16/06/2020: Post Week 2 Assessment
Concise Description of Things Learned -
- Web Scraping using BeautifulSoup and Selenium
- Using Python libraries like Pandas, Matplotlib, Scikit-Learn, and other language processing libraries
- Able to use Github and basic git commands
- Conducting basic pre-processing and exploratory analysis using Python
- A few ML models, and basic structure/methodology of ML Models
- Data Manipulation/Processing Techniques
- Ability to critically look at data and interpret it/ infer ideas from it
- Learning to learn (That’s continuously happening!)
- Communicate my results better
- Importance of every bit of data, and the necessity of making wise decisions
All meetings except 1 (watched the recorded session for it)
- After week 2, I have a profound understanding of web scraping. This was something I had done previously, but I never knew there was so much to learn even now. The challenges we faced while scraping Flowster-forums paved the way for a lot more improvement to my understanding.
- More informed about how data should be processed, manipulated and analysed in order to get the best possible results - every piece of data counts and nothing can be taken for granted. Understood the importance of data pre-processing, and how if not done properly, can lead to potentially inaccurate ML Models.
- Working on Doc2Vec currently
Goals for the upcoming week:
By the end of Week 3, I aim to be able to understand the various approaches that can be applied to the same data, and how to choose the best model with the max accuracy.

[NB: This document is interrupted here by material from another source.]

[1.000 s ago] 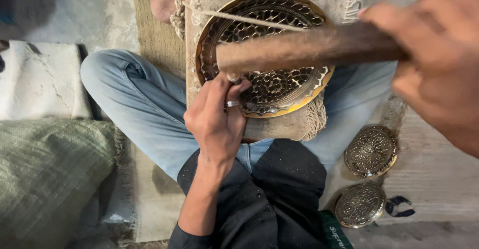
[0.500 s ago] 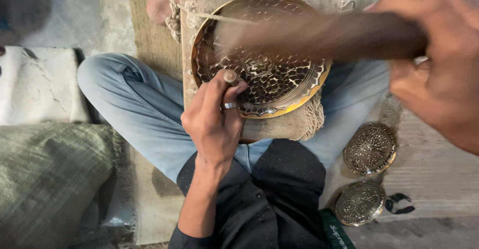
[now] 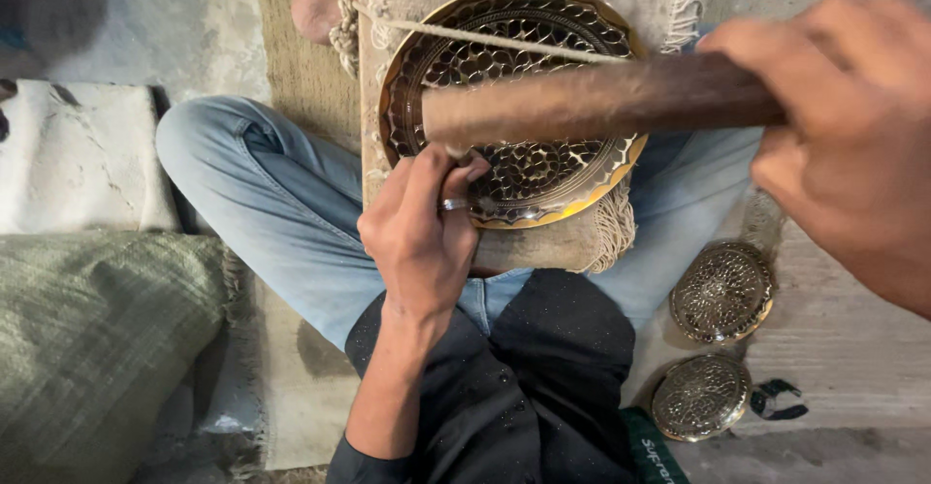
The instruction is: The person sits cross-legged on the floor with a decorative brass plate resting on a sandbag, holds a punch against the plate's embossed pattern, and repeatedly strikes the punch with a wooden mallet to work the design. Around 01:27 they lift and reposition the plate, retie the restraining cord, and resume hammering.
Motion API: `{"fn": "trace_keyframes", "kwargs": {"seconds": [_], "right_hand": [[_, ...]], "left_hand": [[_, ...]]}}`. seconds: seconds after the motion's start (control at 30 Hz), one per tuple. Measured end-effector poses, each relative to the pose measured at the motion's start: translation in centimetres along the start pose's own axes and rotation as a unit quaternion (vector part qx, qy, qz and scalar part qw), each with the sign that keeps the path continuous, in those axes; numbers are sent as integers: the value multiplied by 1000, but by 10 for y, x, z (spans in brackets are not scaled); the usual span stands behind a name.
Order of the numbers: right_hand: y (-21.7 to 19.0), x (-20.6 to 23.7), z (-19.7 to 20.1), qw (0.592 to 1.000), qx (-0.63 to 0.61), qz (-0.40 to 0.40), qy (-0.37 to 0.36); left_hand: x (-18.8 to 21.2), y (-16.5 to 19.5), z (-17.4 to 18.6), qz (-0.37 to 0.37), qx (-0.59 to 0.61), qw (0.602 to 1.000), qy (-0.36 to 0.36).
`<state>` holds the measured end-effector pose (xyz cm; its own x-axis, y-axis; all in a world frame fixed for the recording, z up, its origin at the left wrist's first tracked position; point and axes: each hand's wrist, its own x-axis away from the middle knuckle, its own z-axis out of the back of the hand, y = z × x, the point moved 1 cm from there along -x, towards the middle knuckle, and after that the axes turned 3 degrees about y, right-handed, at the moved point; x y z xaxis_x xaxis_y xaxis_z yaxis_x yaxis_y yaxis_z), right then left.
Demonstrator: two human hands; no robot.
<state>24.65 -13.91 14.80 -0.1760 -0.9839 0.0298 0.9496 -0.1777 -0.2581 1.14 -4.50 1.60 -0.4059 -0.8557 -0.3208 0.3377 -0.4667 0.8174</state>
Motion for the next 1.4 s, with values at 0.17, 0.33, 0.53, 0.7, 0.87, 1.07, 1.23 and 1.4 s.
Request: {"fn": "trace_keyframes", "kwargs": {"seconds": [0.17,0.33,0.53,0.7,0.87,1.07,1.23,1.4], "right_hand": [[-5,0,0,996,90,22,3],[-7,1,-3,997,79,6,4],[-11,0,-3,997,72,16,20],[-10,2,-7,998,18,26,60],[-1,6,-8,998,-31,-9,45],[-5,4,-5,998,-49,-31,37],[-3,6,-6,999,-27,-4,39],[-2,7,-3,999,-15,-51,12]], "left_hand": [[-1,0,1,-10,-6,1000,0],[-2,0,2,-4,10,1000,-11],[-4,2,4,6,3,1000,-24],[-4,3,6,-1,22,999,-27],[-5,2,5,1,17,1000,-25],[-5,2,5,4,32,999,-30],[-7,1,7,8,20,999,-45],[-7,0,7,-5,31,998,-47]]}}
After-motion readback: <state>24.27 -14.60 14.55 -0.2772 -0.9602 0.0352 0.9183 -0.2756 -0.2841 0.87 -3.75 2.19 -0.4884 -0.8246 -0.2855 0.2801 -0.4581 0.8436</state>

A detailed statement of tasks done:
Successfully scraped Flowster-Forums
Tasks: Using Selenium and BeautifulSoup to scrap Flowster-forums with my team.
Challenges: We faced difficulties like not being able to scrap the entire data at once because of the scrolling abilities of bs4. Another issue was extracting the totally embedded data like the number of views which was embedded a lot deeper in the HTML tags tree.
Solution: The solution came by having done an extensive google search and taking help from the mentor and team lead.
Exploratory Data Analysis and Data Cleaning
Tasks: Using basic python libraries to clean up the data, and explore it, infer correlations.
Difficulties: I tried to think of pre-processing the data, but it seemed like I had my thoughts limited to what was discussed in the meeting. I googled it to get more advanced ways, but somehow it turns out that everything depends on the kind of data we have.
Solution: I am still figuring out a way continuously to clean my data in a better way. Later in week 3, I will be working on Doc2Vec, and a cleaned and processed data would obviously be a good choice.
Overall, it has been a wonderful experience working with great mentors and enthusiastic team members. Looking for a lot more learning from the remaining half of this journey!
Thanks a lot to Sara and Rohit for being great mentors and leaders!